The Link Layer is responsible for defining how data is physically transmitted across network interfaces. It provides encapsulation methods to ensure that data is properly framed for transmission over different types of networks.
Among these, RFC 894 (Ethernet encapsulation) remains the dominant standard. I think this sets the basic of cloud computing networking (VXLAN (RFC 7348)) and VLAN (IEEE 802.1Q). But one thing I am not sure is since IEEE is sperate standard from RFC 894, and how would IEEE 802.1Q work with RFC 894?
Serial Line IP (SLIP) SLIP (Serial Line Internet Protocol) was an early technique for sending IP datagrams over serial connections. Defined in RFC 1055, SLIP provided basic encapsulation but lacked features like error detection. Obsolete today, replaced by more advanced protocols like PPP (Point-to-Point Protocol) which is also being deprecated.
Loopback Interface A special network interface that allows a device to send data to itself. Uses the 127.0.0.1 (IPv4) or ::1 (IPv6) address for internal communication. The Ethernet driver and loopback driver work together to determine if traffic should be processed internally rather than being transmitted over a physical network.
Maximum Transmission Unit (MTU) MTU (Maximum Transmission Unit) defines the largest packet size that can be sent over a network without fragmentation.If a packet exceeds the MTU, IP fragmentation breaks it into smaller pieces before transmission. Common MTU values: Ethernet: 1500 bytes IEEE 802.3, 802.2: 1492 bytes
The Link Layer plays a critical role in framing, addressing, and transmitting data over various network types. Ethernet (RFC 894) remains the dominant standard, while older methods like SLIP and Trailer Encapsulation have been phased out. MTU and Path MTU Discovery ensure efficient transmission, preventing unnecessary fragmentation.
This means:
Connectionless: No prior setup is required between sender and receiver.
Unreliable: IP makes no guarantees about delivery, order, or duplication — that’s left to higher-level protocols like TCP.
Each IP packet contains a header that is 20 bytes long in IPv4.

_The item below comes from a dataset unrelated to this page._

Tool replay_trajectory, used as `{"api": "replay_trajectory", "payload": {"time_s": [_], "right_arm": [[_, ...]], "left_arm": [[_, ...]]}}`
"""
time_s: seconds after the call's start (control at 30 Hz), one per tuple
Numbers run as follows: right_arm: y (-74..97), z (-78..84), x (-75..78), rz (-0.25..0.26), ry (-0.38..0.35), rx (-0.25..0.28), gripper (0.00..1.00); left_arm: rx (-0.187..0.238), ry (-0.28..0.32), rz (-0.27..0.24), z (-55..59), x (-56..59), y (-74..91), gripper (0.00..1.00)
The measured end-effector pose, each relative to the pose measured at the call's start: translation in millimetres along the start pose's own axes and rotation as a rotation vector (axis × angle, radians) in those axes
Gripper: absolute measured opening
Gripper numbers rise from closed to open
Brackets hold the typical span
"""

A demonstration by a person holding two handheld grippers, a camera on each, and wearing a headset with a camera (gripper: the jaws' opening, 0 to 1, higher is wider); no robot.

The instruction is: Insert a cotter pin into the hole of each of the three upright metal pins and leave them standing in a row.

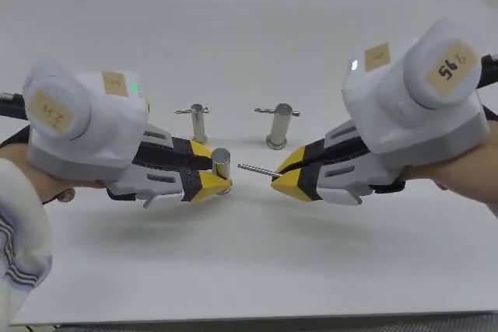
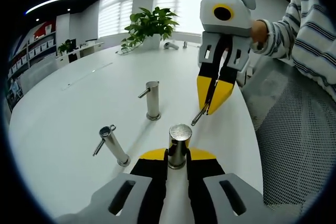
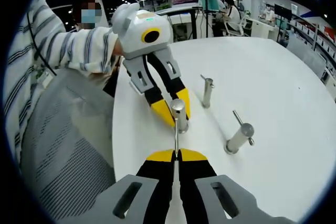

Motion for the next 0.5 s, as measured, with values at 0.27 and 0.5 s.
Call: {"api": "replay_trajectory", "payload": {"time_s": [0.27, 0.5], "right_arm": [[-3.1, -2.6, 3.0, 0.008, -0.009, -0.003, 0.04], [-5.9, -7.1, 3.2, 0.005, -0.014, -0.001, 0.04]], "left_arm": [[0.025, 0.05, -0.002, 2.1, -1.1, -0.1, 0.12], [0.028, 0.063, -0.004, 2.4, -1.3, -0.1, 0.12]]}}
Point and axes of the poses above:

TTL (Time to Live): Prevents packets from circulating forever. This value sets the maximum number of hops (routers) a datagram can pass through. Each router decrements this field — when TTL hits zero, the packet is discarded.

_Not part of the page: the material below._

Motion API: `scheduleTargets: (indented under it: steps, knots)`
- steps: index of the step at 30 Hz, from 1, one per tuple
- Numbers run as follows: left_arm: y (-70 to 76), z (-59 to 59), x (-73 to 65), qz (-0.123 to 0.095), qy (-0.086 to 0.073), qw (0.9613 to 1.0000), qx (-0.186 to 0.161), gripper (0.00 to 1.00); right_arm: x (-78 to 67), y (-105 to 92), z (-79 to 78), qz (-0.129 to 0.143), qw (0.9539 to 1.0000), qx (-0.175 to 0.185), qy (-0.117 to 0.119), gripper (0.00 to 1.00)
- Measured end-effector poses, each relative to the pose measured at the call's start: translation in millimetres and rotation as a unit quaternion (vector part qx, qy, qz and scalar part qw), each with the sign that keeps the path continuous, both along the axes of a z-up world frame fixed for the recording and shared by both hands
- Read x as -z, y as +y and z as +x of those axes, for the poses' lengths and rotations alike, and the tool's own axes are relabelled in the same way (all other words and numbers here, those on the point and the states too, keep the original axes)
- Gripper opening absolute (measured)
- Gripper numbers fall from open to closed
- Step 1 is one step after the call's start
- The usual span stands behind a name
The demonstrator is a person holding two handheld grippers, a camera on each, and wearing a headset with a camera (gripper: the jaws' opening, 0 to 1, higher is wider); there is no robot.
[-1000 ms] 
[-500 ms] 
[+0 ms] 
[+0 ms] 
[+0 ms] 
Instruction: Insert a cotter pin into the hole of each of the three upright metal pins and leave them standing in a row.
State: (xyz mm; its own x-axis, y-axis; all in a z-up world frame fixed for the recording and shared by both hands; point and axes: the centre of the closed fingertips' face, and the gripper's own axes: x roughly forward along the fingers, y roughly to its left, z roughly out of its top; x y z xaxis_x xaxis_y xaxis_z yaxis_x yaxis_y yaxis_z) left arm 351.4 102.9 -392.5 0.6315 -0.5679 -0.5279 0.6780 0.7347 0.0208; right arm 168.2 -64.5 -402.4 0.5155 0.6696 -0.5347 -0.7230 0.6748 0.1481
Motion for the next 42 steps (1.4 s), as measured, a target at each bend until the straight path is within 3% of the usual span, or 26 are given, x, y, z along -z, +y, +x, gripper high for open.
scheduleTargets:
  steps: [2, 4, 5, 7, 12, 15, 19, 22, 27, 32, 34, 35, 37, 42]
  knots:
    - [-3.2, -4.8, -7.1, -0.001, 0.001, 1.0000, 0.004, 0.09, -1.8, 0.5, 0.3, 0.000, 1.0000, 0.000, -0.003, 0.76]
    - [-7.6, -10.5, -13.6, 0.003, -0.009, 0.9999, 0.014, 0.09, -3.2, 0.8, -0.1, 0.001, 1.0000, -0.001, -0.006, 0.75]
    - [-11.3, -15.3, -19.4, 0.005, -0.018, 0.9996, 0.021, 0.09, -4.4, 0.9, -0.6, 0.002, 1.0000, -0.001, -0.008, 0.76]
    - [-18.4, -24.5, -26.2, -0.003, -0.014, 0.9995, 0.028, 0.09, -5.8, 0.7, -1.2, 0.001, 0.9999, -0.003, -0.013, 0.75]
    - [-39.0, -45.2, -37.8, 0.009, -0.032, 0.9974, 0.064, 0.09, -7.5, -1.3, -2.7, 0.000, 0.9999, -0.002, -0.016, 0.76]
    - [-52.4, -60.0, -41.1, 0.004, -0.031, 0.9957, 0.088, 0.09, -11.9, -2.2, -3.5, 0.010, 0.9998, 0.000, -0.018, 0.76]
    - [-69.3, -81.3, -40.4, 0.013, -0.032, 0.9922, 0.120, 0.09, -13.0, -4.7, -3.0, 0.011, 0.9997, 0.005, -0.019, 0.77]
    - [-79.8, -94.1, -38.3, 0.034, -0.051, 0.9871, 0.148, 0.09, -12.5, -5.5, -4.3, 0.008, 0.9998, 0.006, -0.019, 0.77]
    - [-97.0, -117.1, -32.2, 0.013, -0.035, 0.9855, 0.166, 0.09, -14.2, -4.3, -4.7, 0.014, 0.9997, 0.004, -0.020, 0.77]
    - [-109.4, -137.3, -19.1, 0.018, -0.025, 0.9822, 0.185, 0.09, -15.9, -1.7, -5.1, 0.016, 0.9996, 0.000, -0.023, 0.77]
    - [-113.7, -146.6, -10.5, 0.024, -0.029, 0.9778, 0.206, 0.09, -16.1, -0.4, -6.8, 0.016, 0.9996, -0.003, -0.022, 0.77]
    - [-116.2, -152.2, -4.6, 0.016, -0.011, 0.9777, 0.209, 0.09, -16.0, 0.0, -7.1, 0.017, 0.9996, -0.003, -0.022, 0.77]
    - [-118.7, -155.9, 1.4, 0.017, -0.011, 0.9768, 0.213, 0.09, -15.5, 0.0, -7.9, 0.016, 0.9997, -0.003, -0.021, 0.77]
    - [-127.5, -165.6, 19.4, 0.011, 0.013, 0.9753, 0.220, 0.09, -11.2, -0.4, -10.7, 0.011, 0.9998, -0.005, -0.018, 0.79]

Direct Delivery: If the destination is directly reachable (e.g., same Ethernet network or point-to-point link), the packet is sent directly.
Indirect Delivery: Otherwise, the host forwards the datagram to a default router, which handles routing from there.
Routing Table Lookup Steps: Exact Match: Look for an entry matching the complete destination IP address (both network and host ID). Common in point-to-point links.
Network Match: If no exact match, search for an entry matching the network ID only (considering subnet masks). This is typical for local networks.
Default Route: If still no match, use the entry labeled “default”, which points to a default gateway.
Failure: If none match, the packet is dropped (usually with an ICMP “Destination Unreachable” message).
4.1 SIP (Simple Internet Protocol) Proposed minimal changes to IP.
Used 64-bit addresses.
Redesigned the IP header format.
Maintained the 4-bit version field (set to a value other than 4).
✅ Eventually became the foundation for IPv6. Among these, SIP was selected and further developed into what we now know as IPv6. Though IPv6 eventually expanded to use 128-bit addresses, SIP laid the groundwork for its streamlined header design and extensibility principles.
4.2. PIP Proposed variable-length, hierarchical addresses.
Also introduced a new header format.
Not widely adopted.
4.3. TUBA (TCP and UDP with Bigger Addresses) Based on OSI’s CLNP protocol.
Used variable-length addresses (up to 20 bytes).
Leverage existing documentation and partial router support.
Few hosts supported CLNP, limiting its practicality.
4.4. TP/IX Used 64-bit IP addresses.
Modified TCP and UDP headers:
32-bit port numbers
64-bit sequence and acknowledgment numbers
32-bit TCP windows
A more aggressive redesign of the stack.